Abstract Details

Repairing Jacob's Ladder: Healing our REM Sleep and Dreams  Rubin Naiman (Center for Integrative Medicine, University of Arizona, Tumacacori, AZ )   C21

This presentation uses the archetypal story of Jacob's Ladder to address dream loss, one of the most critical overlooked issues in consciousness studies and healing. Mounting evidence suggests that much of what is considered sleep loss is actually a loss of REM sleep or dreaming. We are, in fact, at least as dream deprived as we are sleep deprived.
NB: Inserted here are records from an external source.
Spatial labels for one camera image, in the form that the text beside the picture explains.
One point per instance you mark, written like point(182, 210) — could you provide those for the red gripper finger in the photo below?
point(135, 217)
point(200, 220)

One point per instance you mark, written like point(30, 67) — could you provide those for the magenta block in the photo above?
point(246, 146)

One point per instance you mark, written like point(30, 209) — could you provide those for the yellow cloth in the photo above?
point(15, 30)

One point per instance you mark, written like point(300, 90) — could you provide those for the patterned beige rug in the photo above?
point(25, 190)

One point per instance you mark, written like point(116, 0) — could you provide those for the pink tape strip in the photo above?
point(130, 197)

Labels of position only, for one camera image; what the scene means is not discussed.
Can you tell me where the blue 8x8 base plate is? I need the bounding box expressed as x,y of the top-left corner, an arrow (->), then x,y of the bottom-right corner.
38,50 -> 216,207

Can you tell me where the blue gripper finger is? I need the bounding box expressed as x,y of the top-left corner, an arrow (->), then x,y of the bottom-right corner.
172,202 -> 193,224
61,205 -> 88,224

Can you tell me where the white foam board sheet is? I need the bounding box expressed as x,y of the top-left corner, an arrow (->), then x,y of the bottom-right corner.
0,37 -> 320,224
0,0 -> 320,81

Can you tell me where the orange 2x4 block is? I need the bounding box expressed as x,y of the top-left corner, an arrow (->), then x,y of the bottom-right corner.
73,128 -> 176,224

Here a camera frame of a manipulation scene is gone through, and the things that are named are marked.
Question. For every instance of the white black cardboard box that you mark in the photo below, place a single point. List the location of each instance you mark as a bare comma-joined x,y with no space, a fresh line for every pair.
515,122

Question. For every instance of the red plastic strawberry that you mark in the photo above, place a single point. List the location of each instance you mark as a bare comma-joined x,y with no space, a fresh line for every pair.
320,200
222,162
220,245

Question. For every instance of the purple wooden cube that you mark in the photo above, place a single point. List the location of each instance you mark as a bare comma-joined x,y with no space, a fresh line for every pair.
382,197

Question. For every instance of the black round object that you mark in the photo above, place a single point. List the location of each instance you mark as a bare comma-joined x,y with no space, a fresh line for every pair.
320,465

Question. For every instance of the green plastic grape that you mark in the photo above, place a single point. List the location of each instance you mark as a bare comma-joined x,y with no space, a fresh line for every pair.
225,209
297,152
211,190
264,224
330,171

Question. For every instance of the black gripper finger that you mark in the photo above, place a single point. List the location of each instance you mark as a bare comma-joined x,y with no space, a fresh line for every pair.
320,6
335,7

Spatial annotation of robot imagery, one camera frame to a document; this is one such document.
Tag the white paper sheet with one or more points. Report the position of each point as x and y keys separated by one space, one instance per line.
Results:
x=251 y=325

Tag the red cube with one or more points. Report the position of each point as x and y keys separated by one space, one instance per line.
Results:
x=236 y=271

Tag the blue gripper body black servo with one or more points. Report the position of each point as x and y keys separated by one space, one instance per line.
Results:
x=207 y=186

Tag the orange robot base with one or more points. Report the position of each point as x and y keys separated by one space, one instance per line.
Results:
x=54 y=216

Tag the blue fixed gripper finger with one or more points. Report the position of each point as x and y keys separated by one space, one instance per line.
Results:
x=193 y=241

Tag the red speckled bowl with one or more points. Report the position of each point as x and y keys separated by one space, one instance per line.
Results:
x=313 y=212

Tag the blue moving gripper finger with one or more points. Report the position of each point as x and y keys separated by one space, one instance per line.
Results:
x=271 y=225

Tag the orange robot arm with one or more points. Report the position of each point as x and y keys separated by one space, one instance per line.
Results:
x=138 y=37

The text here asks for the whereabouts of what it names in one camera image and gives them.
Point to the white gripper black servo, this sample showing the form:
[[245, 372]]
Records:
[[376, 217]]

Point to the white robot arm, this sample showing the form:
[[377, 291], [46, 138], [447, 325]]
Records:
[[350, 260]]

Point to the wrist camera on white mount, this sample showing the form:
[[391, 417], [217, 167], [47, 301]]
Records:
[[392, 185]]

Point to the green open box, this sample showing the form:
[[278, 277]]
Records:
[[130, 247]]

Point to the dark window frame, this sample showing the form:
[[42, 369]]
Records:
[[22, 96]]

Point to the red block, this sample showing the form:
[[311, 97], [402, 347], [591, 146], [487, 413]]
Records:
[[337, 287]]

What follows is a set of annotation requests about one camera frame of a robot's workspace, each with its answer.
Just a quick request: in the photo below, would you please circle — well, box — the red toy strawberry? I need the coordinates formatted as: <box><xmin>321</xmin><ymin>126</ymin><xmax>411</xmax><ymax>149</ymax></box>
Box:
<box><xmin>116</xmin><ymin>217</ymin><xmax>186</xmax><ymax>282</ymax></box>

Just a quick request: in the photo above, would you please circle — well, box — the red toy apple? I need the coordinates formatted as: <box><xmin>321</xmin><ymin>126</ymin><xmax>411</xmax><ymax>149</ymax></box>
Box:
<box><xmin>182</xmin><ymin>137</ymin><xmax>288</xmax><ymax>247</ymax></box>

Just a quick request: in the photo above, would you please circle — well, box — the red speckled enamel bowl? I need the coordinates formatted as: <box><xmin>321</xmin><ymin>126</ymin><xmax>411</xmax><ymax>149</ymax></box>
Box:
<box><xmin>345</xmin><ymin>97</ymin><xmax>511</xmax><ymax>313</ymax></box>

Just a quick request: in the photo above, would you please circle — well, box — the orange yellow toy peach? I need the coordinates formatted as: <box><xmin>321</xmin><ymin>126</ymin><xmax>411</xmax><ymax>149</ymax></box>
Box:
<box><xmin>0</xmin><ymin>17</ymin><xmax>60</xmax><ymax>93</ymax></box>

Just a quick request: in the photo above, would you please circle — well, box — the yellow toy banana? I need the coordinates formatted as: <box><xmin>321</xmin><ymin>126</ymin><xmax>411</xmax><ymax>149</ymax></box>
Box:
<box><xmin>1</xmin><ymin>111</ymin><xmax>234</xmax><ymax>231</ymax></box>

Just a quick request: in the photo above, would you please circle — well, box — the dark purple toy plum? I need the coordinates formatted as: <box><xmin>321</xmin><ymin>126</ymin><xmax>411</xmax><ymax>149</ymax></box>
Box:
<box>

The epidemic of REM/dream loss is, however, shrouded by several factors including sleep medicine's subsumption of REM/dreaming under the general rubric of sleep, the widespread devaluation of the phenomenology of dreaming, and growing disinterest in dreaming as a therapeutic tool by psychotherapists over recent decades. This presentation discusses the authors' review research about the causes and extent of REM/dream deprivation in the U.S. The major factors contributing to dream loss include commonly used psychotropic and anticholinergic medications, endemic reliance on alcohol and cannabis, chronic sleep maintenance insomnia and sleep apnea, and disrupted natural rhythms. Because REM/dreaming mediates memory consolidation, the down regulation of negative emotion, creativity, and the expansion of consciousness, its loss has been linked to memory deficits, mood disorders, and an erosion of the breadth of consciousness.The presentation will conclude with a discussion of "dream hygiene" -- strategies for restoring healthy REM/dreaming. Recommendations will focus on both individual and well as clinical and public dream health practices.